▶ [WHAT THE EXERCISE ASKS]:
The line that contains "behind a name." marks the end: retype the data below exactly from its first line through that line.

▶ [PROVIDED DATA]:
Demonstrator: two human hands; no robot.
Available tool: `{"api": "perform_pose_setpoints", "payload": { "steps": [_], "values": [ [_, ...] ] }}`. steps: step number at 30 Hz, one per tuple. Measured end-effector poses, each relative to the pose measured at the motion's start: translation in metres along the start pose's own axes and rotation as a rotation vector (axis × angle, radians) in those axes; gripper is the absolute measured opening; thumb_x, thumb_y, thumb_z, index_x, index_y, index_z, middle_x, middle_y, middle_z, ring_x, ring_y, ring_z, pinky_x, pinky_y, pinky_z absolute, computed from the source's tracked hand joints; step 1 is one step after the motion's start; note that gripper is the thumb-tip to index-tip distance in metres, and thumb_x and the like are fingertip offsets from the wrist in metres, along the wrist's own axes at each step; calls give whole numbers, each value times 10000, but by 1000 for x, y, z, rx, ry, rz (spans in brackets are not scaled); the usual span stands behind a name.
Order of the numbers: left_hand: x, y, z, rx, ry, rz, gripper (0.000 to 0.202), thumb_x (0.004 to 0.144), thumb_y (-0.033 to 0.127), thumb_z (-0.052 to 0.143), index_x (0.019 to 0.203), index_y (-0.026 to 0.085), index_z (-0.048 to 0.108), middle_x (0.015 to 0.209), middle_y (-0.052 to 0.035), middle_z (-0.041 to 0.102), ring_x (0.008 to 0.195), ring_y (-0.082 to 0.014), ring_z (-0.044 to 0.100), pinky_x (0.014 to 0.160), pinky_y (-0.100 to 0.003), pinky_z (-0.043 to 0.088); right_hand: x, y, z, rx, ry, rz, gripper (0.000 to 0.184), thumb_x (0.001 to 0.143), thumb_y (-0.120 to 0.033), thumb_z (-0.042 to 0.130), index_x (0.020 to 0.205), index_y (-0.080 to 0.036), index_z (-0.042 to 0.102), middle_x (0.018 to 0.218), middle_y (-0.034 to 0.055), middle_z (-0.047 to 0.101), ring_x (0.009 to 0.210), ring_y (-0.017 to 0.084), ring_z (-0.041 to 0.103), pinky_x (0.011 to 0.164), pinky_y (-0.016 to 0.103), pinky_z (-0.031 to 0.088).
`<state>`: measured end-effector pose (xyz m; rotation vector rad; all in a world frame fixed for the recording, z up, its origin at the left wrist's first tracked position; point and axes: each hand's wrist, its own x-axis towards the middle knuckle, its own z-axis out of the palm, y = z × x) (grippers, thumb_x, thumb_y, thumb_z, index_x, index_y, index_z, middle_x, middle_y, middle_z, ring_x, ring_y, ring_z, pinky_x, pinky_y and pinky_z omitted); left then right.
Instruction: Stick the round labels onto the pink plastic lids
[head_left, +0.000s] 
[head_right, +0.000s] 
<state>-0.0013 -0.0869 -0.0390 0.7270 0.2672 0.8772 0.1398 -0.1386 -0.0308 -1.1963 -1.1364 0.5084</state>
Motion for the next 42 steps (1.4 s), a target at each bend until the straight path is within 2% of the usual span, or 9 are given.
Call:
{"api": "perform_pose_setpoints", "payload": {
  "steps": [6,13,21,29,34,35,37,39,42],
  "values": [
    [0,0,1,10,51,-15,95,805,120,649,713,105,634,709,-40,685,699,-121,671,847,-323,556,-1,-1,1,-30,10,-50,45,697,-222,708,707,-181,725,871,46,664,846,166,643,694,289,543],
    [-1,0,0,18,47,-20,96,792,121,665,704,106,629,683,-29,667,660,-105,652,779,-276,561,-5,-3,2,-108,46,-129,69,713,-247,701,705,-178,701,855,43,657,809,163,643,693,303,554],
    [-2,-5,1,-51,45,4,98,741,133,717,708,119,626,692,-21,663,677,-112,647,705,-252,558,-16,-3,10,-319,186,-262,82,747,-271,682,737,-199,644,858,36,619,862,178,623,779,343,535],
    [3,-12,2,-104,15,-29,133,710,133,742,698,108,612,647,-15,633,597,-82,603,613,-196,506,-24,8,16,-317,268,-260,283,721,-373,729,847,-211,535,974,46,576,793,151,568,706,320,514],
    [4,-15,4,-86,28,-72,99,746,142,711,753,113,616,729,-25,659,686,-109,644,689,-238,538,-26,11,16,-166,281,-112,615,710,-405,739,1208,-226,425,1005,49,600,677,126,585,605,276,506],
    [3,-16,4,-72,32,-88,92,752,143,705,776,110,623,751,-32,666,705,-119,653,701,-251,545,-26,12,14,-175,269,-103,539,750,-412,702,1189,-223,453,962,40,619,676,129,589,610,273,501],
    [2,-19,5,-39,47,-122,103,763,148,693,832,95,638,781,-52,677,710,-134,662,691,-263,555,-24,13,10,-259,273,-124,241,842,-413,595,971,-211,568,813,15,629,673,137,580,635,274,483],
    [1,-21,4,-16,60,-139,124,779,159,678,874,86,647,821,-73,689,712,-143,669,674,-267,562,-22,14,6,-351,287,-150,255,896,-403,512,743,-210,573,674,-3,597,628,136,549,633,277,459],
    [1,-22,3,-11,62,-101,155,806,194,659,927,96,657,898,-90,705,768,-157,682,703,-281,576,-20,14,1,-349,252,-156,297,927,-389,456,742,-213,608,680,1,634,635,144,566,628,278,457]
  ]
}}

▶ [SOLUTION]:
Demonstrator: two human hands; no robot.
Available tool: `{"api": "perform_pose_setpoints", "payload": { "steps": [_], "values": [ [_, ...] ] }}`. steps: step number at 30 Hz, one per tuple. Measured end-effector poses, each relative to the pose measured at the motion's start: translation in metres along the start pose's own axes and rotation as a rotation vector (axis × angle, radians) in those axes; gripper is the absolute measured opening; thumb_x, thumb_y, thumb_z, index_x, index_y, index_z, middle_x, middle_y, middle_z, ring_x, ring_y, ring_z, pinky_x, pinky_y, pinky_z absolute, computed from the source's tracked hand joints; step 1 is one step after the motion's start; note that gripper is the thumb-tip to index-tip distance in metres, and thumb_x and the like are fingertip offsets from the wrist in metres, along the wrist's own axes at each step; calls give whole numbers, each value times 10000, but by 1000 for x, y, z, rx, ry, rz (spans in brackets are not scaled); the usual span stands behind a name.

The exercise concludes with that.